Physical characteristics
- Mouth: River Conwy
- • coordinates: 53°16′45″N 3°49′28″W﻿ / ﻿53.2793°N 3.8244°W

= Afon Gyffin =

River in Conwy County Borough, Wales

Afon Gyffin (River Gyffin) is a river in Conwy County Borough.

== Geography ==
The river runs into the River Conwy close to Conwy Castle.

An area of ancient semi-natural woodland exists close to the Afon Gyffin, called Coed Merchlyn.

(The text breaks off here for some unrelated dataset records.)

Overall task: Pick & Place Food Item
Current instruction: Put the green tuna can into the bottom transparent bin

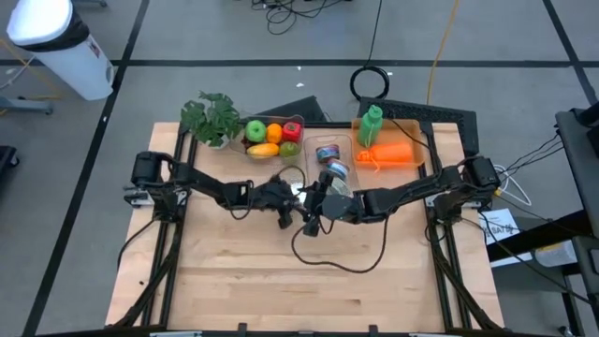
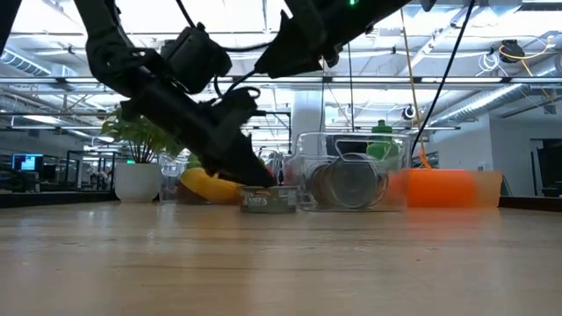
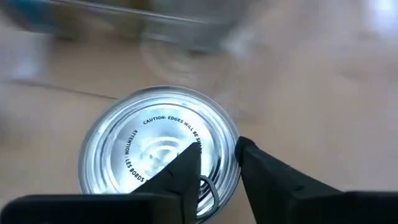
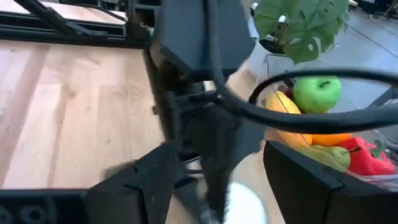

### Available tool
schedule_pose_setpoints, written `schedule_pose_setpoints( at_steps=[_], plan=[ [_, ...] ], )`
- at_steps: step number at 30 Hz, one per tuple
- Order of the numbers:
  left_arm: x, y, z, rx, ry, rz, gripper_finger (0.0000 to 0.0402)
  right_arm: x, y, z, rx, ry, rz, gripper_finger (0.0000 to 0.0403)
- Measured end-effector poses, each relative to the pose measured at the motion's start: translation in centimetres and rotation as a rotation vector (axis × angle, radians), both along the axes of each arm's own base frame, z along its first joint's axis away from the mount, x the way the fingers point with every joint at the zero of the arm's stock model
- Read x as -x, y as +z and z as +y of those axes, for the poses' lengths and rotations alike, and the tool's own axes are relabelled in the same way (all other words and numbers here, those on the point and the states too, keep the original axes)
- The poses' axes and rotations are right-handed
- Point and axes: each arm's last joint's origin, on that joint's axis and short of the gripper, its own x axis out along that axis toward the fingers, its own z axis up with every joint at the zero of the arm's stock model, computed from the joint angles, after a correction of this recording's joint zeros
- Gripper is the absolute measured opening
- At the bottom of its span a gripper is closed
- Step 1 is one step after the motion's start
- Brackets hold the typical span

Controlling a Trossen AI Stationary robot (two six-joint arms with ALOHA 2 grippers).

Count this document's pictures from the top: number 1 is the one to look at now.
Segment tangled black floor cables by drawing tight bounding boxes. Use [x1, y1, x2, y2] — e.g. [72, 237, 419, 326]
[250, 0, 352, 35]

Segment green plastic bottle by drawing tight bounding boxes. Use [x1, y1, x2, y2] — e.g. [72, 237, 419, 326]
[358, 104, 384, 147]

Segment green apple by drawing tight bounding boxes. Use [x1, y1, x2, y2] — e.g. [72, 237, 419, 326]
[244, 119, 267, 143]

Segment orange translucent plastic tray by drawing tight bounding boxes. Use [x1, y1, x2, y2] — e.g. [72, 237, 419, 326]
[350, 118, 425, 169]

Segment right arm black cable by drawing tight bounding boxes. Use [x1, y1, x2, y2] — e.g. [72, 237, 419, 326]
[290, 215, 390, 274]

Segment coiled black floor cable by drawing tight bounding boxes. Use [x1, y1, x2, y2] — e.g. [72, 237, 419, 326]
[349, 0, 390, 101]

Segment black metal bar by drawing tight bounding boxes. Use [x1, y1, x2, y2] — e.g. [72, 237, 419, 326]
[486, 210, 593, 263]

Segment yellow mango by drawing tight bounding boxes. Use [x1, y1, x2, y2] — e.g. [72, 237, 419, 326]
[245, 142, 280, 159]

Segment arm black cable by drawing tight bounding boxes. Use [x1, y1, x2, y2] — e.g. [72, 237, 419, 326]
[269, 164, 308, 188]
[290, 215, 390, 274]

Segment white wire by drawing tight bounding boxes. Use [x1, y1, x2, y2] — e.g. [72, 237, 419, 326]
[490, 163, 533, 207]

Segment white box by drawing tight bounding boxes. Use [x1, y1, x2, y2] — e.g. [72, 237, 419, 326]
[533, 239, 579, 268]

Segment green speckled pear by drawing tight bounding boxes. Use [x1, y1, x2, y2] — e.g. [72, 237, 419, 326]
[278, 141, 300, 165]

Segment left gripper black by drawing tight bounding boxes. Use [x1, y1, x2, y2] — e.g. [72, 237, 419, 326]
[252, 175, 303, 231]

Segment white trash can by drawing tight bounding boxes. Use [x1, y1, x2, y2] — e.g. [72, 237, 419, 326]
[5, 0, 115, 102]

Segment black flat panel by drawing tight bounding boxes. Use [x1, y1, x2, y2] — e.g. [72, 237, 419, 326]
[255, 95, 329, 124]

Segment orange fruit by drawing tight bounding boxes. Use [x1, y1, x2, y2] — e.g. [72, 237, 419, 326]
[265, 123, 284, 145]

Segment grey floor stand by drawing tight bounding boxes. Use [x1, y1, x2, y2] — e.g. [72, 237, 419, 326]
[0, 95, 53, 116]

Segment black cart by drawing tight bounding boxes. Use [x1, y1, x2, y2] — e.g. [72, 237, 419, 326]
[554, 100, 599, 226]

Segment green potted plant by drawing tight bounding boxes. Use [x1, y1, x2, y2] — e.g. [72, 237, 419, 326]
[180, 91, 243, 150]

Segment printed white paper sheet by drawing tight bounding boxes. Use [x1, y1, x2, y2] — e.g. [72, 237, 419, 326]
[477, 208, 520, 245]

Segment yellow cable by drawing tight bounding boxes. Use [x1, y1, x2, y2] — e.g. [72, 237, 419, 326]
[425, 0, 462, 105]

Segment gold can green label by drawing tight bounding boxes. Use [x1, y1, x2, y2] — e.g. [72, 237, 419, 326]
[327, 179, 353, 198]

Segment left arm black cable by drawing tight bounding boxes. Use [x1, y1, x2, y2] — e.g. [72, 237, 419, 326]
[269, 164, 308, 188]

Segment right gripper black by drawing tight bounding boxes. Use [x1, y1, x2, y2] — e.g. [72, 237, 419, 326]
[302, 169, 366, 238]

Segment red bell pepper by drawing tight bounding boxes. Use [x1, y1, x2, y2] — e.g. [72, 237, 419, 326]
[281, 121, 302, 143]

The geology of the surrounding ground is SE-dipping Lower Silurian mudstone-dominated succession draped by boulder clay.

== History ==
The first stage of the construction of Conwy town walls included digging ditches and erecting a palisade before the town was built, securing the area. This allowed a half-timbered mill on the Gyffin River to be built. The town walls were also connected to the walls of the castle, which were located on a rocky ground at the mouth of the Gyffin River to the Conwy riverbed. Conwy town access was also protected from the south by the river Gyffin which flowed into Conwy near the castle.

In 1896 there was concern that the river was polluted, caused by the Tre-castell Mining Company which was alleged to have caused the death of animals in close proximity. Testing of the stream produced lead in solution and suspension.